Most of the population growth is centered along the state’s interstate corridors.
And that trend will likely force the legislature to consolidate some rural districts in order to make room for urban ones, where populations have been increasing.
Now for the politics.
Rep. Joni Jenkins, a Democrat from Louisville and House Minority Leader, said it’ll be a challenge for Republicans to redraw the map and protect all their seats at the same time.
“It will give the majority party much more hoops to jump through to please all of their members,” Jenkins said.
“I remember being a member of a 70-person caucus. It’s really hard to make 70 people happy.”
Democrats were largely in control of Kentucky’s redistricting process following the 2010 Census.
Though Republicans controlled the state Senate, the state House of Representatives was controlled by Democrats and Democratic Gov. Steve Beshear occupied the Governor’s Mansion.
But since 2017, Republicans have had supermajority control of both the state House and Senate, and a Kentucky governor’s veto can be easily overridden by a majority of votes from the two chambers.
Senate Majority Floor Leader Damon Thayer, a Republican from Georgetown, said that some of the current districts are “way out of conformity” and that he’s happy his party will be in charge of redistricting this time.
“One thing we know in both the House and the Senate is the population in both western and eastern Kentucky is shrinking,” Thayer said. “People are moving to the areas along the interstates: Lexington, Louisville, Bowling Green and Northern Kentucky.”
In addition to keeping district populations equal, legislators also have to avoid breaking counties apart into districts when possible and they must abide by the Voting Rights Act, which bars legislators from drawing districts that break up cohesive minority blocs.
Because of coronavirus-related delays, census officials aren’t yet sure when they’re going to get states the data they need to begin the redistricting process.
Earlier this month they said they’d try to get it out to states as close to the March 31st deadline as possible.
But that’ll likely be after the conclusion of next year’s annual legislative session, which ends on March 30th.
Republican Senate President Robert Stivers said Democratic Gov. Andy Beshear should feel pressure to call lawmakers in for a special session to draw new boundaries.
“Because that’s a constitutional mandate. That we have to give each person equal opportunity, equal weight for their voice and their vote,” Stivers said.

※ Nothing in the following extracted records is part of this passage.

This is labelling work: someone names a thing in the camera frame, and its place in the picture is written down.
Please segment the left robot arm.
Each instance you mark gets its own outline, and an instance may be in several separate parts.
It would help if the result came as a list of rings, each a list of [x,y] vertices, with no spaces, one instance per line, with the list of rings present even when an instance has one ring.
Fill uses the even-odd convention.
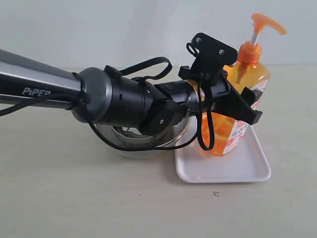
[[[182,80],[151,84],[149,76],[127,75],[164,57],[126,70],[111,66],[68,72],[7,51],[0,53],[0,101],[7,105],[2,116],[28,106],[70,110],[83,123],[133,127],[156,135],[184,118],[215,111],[253,125],[262,115],[252,109],[253,91],[239,94],[226,74],[204,75],[182,67]]]

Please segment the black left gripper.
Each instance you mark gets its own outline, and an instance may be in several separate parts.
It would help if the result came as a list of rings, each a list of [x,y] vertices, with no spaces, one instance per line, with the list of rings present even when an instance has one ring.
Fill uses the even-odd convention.
[[[256,124],[262,112],[252,109],[252,105],[262,96],[261,90],[245,87],[240,94],[227,80],[228,73],[221,70],[218,75],[197,71],[188,65],[181,66],[178,76],[191,83],[197,94],[197,113],[215,112],[217,114]]]

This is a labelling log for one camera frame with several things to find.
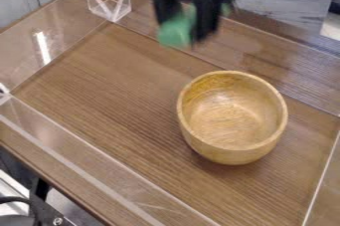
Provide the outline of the green rectangular block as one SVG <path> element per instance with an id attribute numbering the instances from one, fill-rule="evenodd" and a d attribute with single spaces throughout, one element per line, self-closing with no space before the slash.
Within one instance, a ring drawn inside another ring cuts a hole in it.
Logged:
<path id="1" fill-rule="evenodd" d="M 174 48 L 185 48 L 193 45 L 191 26 L 194 22 L 194 7 L 193 4 L 182 6 L 181 11 L 159 26 L 157 30 L 157 40 L 161 45 Z"/>

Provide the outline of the clear acrylic corner bracket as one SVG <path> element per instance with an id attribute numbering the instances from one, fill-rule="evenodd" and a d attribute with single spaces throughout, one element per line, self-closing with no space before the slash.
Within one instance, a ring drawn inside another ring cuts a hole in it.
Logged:
<path id="1" fill-rule="evenodd" d="M 117 23 L 131 12 L 131 0 L 86 0 L 90 12 Z"/>

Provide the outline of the brown wooden bowl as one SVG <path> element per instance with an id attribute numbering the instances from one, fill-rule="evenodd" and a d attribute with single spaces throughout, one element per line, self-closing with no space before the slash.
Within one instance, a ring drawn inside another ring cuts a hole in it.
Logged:
<path id="1" fill-rule="evenodd" d="M 274 86 L 255 75 L 214 71 L 182 87 L 175 115 L 190 149 L 218 164 L 242 165 L 274 148 L 287 106 Z"/>

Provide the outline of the black table leg bracket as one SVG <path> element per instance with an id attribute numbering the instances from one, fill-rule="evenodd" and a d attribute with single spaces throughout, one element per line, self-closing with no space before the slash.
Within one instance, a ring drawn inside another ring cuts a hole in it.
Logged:
<path id="1" fill-rule="evenodd" d="M 41 178 L 37 178 L 29 189 L 29 200 L 37 210 L 38 226 L 75 226 L 46 203 L 49 190 L 50 185 Z"/>

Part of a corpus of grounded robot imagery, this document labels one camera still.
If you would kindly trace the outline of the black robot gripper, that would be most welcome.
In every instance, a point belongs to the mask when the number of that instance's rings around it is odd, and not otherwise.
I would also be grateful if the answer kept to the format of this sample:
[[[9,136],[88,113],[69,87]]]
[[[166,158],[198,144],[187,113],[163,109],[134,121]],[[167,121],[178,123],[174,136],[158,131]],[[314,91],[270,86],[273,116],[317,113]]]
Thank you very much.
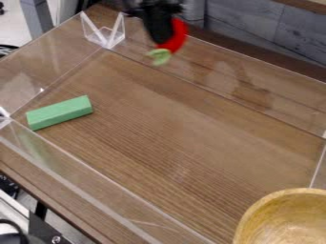
[[[127,16],[143,21],[154,43],[164,43],[174,33],[172,18],[182,12],[180,3],[172,0],[122,0],[122,5]]]

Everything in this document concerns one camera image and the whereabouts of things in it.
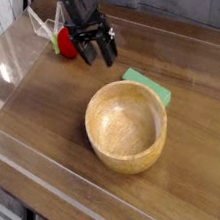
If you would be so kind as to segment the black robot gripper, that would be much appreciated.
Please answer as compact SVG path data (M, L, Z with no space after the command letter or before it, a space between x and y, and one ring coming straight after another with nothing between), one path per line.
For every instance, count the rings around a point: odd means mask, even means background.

To complicate this even further, last year, the legislature moved up the date for candidates to file to run for office from the end of January to the beginning.
That means, if the legislature doesn’t pass a redistricting plan in 2021, it’ll have to do so when it returns in 2022. Legislators will either have to pass new maps in the first days of the session, or they’ll be filing to run while not even knowing what their districts look like.
If Beshear doesn’t call lawmakers in for a special session, he’ll be responsible for allowing lawmakers to run for reelection in lopsided districts, Stivers said.
“We know this to be true by some of the data, to have a state representative that in their district now has 60,000 people and another state representative district has 30,000 people. That is not an equal voice,” Stivers said.
“If he disregards that, that really says a lot about his belief in equal representation.”
Only the governor has power to call the legislature in for a special legislative session.